** Work required **
Of the lines listed below, return exactly those that run from the line containing "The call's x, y" through the line containing "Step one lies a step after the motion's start", both included.

(Information shown begins)

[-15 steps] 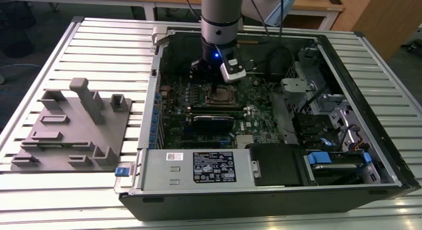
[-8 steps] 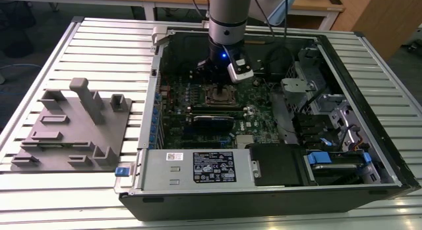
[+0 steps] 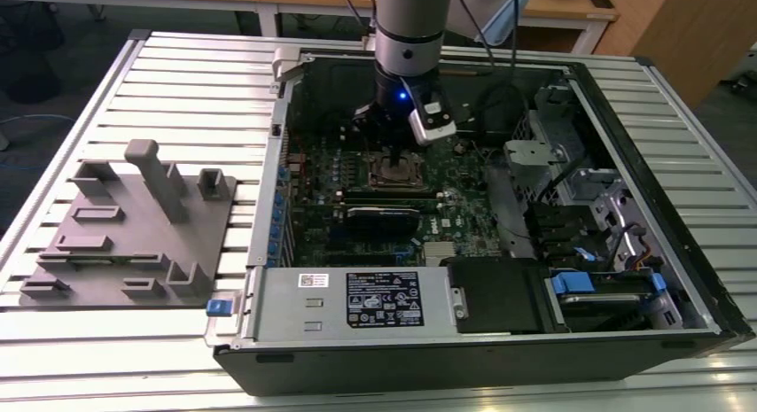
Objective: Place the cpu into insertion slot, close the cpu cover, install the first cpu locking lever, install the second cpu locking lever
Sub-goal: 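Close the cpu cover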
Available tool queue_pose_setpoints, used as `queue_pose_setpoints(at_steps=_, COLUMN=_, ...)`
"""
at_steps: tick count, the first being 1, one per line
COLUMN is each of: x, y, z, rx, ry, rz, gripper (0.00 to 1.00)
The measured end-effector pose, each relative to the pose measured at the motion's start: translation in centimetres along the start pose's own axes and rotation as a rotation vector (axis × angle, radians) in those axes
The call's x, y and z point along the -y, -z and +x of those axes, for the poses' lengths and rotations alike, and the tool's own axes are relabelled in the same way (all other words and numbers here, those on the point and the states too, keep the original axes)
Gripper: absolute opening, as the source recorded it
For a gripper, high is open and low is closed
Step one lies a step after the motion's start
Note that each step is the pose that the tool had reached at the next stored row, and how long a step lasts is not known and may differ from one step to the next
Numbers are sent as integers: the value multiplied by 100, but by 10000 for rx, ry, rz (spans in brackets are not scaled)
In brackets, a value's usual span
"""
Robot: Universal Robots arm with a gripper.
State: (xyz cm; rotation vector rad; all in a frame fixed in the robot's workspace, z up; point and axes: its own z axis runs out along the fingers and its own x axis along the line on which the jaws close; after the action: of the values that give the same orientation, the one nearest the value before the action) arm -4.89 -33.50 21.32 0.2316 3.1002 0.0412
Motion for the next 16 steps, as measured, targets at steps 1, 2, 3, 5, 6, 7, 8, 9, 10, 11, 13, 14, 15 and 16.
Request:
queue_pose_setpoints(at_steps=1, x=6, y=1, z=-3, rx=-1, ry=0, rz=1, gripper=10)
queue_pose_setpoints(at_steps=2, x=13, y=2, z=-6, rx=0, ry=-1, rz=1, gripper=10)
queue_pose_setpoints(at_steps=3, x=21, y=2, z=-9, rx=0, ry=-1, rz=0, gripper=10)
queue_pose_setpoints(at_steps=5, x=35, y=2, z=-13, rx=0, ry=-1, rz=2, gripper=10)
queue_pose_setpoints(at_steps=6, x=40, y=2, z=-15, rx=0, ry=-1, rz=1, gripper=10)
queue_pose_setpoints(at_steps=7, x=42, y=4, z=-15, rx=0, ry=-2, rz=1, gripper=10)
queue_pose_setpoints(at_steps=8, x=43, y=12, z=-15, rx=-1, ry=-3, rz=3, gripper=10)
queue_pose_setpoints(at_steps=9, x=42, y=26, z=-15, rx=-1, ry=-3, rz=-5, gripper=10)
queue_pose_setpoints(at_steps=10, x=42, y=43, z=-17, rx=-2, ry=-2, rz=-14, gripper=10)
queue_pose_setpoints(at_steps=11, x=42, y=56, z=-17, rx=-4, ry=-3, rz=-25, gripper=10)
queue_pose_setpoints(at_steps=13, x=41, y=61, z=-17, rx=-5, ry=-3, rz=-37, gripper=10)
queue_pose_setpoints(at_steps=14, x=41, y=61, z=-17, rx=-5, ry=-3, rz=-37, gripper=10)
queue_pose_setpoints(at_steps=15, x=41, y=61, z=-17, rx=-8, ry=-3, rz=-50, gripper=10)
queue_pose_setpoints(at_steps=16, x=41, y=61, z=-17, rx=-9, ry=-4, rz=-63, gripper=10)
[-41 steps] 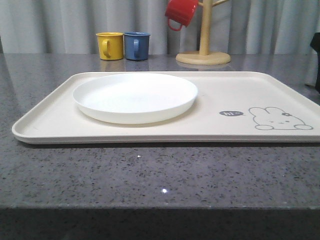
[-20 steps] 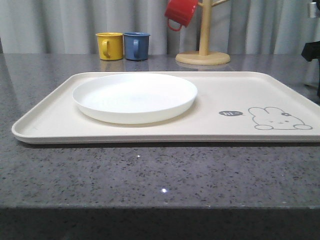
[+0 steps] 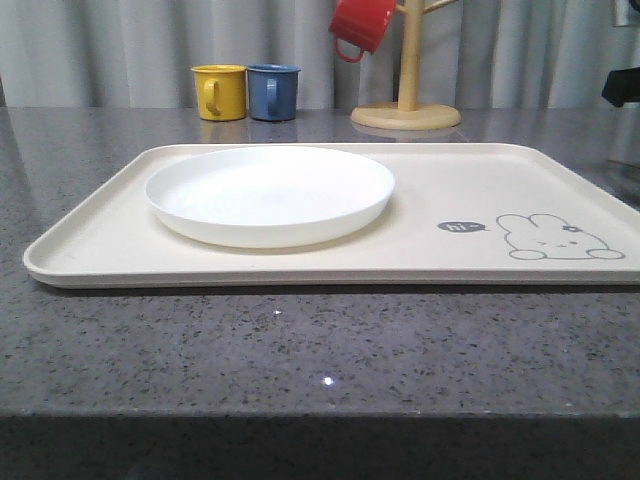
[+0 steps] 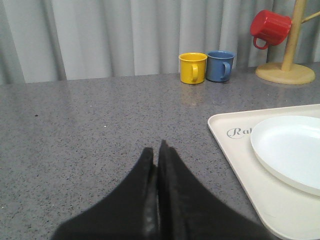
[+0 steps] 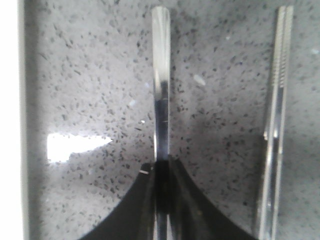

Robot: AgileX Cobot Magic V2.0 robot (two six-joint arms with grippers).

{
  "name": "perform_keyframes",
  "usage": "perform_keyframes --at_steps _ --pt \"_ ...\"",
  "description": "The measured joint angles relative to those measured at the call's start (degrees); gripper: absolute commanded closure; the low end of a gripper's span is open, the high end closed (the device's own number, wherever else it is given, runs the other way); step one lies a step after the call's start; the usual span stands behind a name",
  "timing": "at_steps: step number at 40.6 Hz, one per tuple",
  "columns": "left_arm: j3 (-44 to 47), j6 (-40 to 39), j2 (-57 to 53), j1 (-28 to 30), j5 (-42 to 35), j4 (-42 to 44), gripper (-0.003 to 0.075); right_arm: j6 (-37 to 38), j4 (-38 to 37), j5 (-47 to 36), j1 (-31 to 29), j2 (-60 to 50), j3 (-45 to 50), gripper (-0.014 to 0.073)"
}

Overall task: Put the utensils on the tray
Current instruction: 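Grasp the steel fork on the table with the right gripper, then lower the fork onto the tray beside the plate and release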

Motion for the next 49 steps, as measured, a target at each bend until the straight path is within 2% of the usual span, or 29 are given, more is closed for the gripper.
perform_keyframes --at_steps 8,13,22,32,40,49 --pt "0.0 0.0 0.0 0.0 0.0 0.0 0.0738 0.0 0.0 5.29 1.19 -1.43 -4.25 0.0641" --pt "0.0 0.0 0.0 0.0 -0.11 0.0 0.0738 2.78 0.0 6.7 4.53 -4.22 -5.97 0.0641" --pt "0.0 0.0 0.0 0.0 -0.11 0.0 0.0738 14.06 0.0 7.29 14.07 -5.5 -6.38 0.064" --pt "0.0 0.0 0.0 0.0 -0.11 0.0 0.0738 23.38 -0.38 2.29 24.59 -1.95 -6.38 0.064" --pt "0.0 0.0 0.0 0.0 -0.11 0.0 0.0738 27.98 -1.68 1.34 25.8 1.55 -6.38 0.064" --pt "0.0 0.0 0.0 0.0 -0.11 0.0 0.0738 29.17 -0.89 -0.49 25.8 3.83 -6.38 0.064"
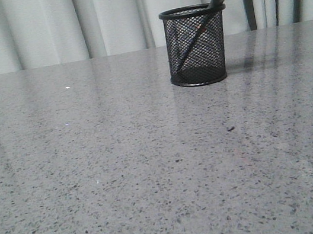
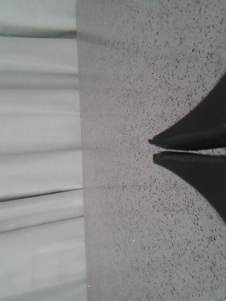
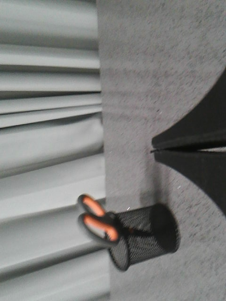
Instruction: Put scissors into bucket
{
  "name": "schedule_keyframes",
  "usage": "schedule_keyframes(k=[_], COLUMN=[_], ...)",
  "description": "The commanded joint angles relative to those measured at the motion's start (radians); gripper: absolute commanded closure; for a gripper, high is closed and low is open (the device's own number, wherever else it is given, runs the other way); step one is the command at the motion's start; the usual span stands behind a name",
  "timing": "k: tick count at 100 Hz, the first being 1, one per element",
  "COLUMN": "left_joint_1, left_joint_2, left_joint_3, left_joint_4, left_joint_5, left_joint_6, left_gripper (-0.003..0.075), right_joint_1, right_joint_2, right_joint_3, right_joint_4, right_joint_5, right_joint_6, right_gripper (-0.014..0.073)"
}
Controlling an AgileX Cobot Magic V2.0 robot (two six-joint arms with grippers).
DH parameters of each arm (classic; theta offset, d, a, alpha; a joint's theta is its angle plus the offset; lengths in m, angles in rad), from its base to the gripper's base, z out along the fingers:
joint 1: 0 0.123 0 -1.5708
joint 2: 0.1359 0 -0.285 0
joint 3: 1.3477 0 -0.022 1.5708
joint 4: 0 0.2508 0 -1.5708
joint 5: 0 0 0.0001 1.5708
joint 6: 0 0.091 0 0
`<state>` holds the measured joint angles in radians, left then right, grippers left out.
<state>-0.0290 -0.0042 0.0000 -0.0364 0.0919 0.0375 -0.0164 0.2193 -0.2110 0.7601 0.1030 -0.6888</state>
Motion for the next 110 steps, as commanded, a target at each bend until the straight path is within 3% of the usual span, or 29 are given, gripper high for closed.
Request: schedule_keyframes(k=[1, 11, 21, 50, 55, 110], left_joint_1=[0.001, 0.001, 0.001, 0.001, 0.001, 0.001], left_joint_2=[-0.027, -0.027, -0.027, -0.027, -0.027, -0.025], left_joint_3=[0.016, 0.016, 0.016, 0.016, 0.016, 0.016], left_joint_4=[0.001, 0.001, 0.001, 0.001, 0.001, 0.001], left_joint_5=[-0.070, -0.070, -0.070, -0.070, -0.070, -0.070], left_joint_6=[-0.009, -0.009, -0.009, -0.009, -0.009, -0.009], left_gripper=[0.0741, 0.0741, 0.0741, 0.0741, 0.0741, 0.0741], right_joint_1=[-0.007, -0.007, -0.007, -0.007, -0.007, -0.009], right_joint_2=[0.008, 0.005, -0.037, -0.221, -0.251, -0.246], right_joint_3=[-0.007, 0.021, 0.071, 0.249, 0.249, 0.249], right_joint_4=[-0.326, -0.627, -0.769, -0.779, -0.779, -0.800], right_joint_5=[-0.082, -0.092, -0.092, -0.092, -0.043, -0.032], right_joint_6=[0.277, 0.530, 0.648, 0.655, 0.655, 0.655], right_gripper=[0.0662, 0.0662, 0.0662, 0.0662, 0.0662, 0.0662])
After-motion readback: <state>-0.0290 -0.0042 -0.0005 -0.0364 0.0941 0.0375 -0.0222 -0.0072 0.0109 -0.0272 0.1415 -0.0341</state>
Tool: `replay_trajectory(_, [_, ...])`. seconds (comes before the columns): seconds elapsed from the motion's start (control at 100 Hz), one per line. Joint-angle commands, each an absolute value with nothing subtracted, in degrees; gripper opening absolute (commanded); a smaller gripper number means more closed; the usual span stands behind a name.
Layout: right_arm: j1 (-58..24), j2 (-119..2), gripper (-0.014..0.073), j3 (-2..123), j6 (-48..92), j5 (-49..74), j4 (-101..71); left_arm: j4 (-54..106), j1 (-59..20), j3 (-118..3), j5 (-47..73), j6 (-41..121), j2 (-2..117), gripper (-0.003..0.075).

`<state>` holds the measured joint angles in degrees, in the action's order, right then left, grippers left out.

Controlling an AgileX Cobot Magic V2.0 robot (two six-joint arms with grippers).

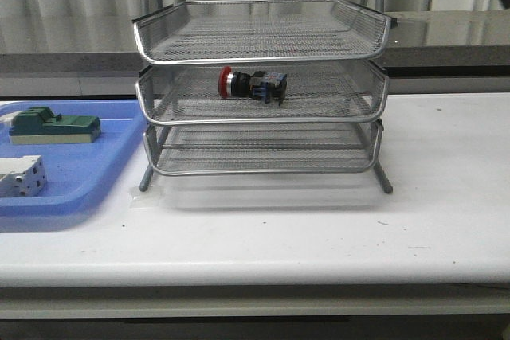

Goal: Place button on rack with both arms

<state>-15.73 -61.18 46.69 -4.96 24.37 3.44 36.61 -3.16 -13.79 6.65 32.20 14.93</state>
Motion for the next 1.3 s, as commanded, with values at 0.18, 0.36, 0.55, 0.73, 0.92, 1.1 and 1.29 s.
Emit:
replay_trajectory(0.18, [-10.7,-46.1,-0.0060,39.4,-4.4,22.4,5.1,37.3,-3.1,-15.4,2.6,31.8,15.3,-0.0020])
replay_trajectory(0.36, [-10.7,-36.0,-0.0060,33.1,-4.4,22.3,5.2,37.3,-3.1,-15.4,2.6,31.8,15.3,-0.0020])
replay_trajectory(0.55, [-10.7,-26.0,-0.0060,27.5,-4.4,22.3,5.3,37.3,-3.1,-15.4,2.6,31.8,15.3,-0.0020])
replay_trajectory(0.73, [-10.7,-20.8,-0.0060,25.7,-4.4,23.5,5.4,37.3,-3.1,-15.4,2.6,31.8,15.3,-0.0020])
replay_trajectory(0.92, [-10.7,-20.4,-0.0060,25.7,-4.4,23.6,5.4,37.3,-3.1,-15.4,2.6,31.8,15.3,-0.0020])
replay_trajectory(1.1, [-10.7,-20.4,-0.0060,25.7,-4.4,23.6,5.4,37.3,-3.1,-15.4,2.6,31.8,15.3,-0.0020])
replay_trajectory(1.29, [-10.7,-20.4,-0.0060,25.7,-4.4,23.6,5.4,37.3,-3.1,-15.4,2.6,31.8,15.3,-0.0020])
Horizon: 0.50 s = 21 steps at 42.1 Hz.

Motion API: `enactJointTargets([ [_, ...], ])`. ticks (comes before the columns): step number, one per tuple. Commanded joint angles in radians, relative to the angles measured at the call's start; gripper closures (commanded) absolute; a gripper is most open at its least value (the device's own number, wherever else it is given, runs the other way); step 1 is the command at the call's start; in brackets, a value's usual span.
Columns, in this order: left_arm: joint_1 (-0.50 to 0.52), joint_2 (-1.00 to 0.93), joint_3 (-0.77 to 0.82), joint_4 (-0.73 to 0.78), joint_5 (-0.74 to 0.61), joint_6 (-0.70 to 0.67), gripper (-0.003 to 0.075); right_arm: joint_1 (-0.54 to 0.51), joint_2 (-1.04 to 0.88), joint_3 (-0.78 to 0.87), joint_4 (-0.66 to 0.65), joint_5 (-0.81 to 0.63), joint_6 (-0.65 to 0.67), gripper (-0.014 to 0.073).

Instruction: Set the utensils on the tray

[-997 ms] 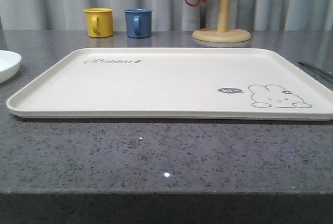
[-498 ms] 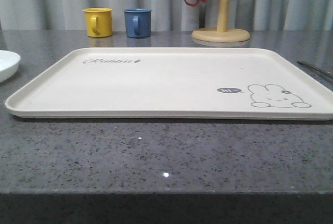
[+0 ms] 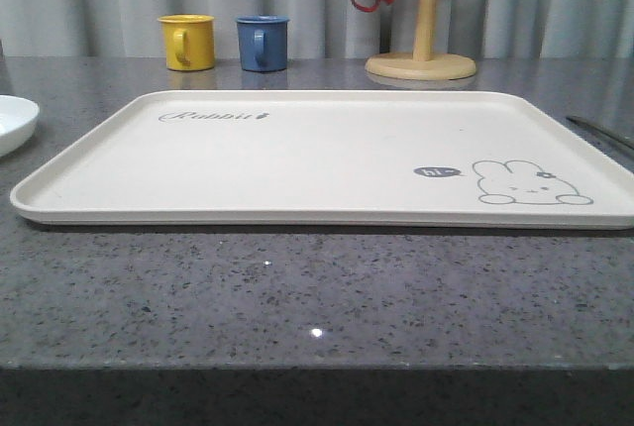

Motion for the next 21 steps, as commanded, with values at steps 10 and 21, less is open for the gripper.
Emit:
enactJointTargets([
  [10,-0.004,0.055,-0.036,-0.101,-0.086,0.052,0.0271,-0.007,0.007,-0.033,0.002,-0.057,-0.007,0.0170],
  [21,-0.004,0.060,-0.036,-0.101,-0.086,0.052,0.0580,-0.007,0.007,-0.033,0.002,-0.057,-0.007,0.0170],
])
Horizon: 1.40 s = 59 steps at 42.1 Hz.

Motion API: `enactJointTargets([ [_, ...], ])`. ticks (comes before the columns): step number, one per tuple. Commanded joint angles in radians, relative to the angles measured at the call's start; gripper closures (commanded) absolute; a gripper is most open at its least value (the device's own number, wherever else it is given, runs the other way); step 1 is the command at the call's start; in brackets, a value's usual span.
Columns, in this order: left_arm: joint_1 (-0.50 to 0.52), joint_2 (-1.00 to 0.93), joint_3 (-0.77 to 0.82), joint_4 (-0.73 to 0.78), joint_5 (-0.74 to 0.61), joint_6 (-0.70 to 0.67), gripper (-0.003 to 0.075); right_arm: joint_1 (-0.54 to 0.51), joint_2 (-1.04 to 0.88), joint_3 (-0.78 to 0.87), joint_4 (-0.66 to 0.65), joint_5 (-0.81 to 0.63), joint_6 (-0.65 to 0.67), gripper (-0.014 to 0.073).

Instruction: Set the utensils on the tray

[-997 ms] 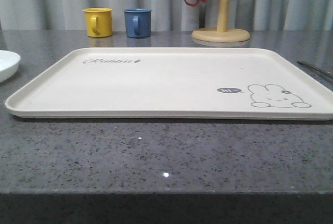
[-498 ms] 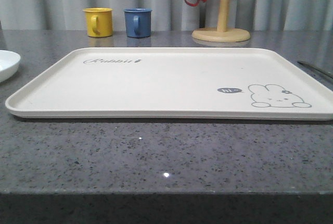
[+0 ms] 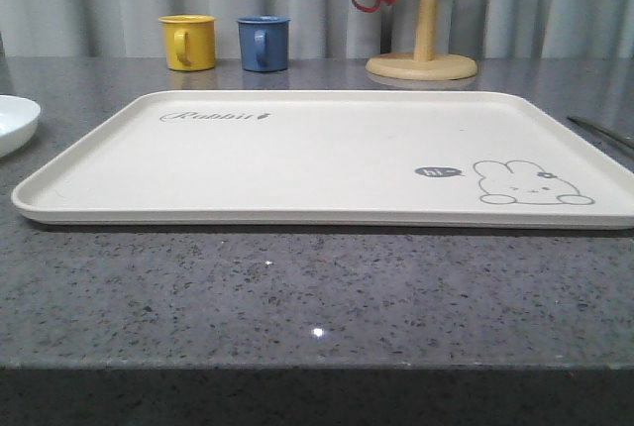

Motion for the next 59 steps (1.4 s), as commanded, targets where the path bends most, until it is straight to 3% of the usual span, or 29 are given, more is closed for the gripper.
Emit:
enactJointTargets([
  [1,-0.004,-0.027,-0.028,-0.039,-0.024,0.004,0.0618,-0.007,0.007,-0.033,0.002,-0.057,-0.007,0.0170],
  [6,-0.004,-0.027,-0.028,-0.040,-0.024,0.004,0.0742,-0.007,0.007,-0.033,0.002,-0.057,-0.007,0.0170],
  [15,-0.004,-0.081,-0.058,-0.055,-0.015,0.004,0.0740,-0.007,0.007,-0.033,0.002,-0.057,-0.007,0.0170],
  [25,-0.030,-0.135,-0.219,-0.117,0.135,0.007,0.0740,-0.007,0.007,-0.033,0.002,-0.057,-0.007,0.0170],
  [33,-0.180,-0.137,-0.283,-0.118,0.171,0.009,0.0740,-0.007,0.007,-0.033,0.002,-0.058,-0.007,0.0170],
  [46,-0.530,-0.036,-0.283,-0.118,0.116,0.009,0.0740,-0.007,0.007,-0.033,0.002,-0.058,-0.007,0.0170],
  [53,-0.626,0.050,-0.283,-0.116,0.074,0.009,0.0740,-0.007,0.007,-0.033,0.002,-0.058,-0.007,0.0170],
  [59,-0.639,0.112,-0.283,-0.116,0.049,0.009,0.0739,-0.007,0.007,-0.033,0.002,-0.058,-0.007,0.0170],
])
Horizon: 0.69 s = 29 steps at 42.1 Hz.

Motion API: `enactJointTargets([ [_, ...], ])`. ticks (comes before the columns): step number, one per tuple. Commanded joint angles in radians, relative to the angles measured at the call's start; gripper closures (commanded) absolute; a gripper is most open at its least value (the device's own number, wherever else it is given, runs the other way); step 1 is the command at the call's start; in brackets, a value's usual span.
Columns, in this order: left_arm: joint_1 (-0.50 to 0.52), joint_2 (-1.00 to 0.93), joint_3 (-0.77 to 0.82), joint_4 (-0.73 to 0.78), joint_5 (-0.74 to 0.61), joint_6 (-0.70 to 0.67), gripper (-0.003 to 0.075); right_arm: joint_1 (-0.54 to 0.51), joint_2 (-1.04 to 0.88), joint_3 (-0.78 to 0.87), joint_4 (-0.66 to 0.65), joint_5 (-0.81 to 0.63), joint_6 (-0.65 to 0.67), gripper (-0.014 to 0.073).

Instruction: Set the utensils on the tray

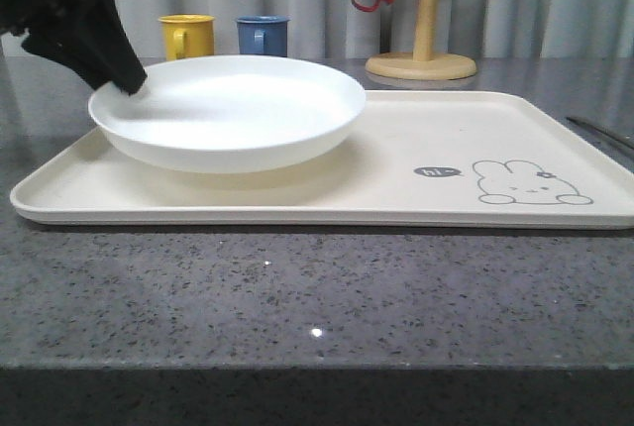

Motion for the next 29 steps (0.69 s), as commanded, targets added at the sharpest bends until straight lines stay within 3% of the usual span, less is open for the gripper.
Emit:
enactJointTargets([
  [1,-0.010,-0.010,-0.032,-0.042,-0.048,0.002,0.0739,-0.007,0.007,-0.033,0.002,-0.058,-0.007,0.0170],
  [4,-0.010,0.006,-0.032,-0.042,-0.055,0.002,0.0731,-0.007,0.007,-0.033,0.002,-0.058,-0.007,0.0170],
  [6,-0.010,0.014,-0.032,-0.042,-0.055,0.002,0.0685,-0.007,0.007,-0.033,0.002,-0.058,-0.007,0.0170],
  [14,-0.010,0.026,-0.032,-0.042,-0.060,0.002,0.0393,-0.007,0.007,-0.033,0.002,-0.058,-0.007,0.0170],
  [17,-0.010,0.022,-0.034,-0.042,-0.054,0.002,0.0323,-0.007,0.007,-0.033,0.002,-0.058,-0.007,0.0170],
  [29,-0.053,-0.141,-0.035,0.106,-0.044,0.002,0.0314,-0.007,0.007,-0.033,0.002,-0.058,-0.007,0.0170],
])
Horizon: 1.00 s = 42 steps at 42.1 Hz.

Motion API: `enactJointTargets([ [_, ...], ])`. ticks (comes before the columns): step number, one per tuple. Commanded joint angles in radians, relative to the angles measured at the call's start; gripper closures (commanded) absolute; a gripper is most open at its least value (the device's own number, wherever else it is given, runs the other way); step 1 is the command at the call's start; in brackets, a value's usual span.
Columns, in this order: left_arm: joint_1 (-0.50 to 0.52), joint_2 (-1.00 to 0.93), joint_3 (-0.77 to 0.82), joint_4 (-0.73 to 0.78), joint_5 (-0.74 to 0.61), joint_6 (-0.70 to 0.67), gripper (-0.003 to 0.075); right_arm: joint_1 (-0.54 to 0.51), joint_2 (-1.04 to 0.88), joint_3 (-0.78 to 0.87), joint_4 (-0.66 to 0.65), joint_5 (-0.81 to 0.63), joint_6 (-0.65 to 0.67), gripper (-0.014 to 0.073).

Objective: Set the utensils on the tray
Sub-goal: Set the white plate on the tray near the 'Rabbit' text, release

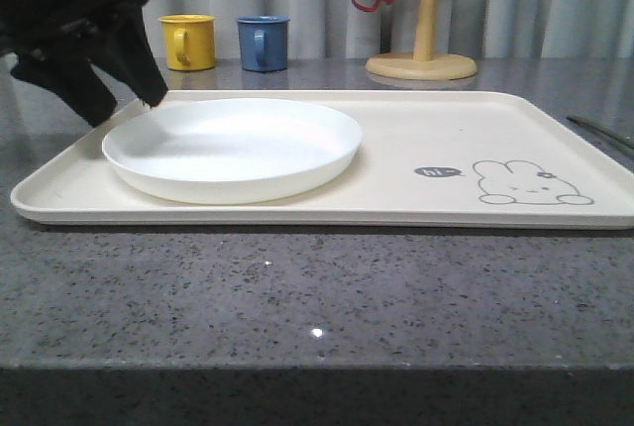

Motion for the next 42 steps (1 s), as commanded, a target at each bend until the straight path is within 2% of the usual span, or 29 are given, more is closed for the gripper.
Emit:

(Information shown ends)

** Response to this task **
The call's x, y and z point along the -y, -z and +x of those axes, for the poses' lengths and rotations alike, and the tool's own axes are relabelled in the same way (all other words and numbers here, those on the point and the states too, keep the original axes)
Gripper: absolute opening, as the source recorded it
For a gripper, high is open and low is closed
Step one lies a step after the motion's start

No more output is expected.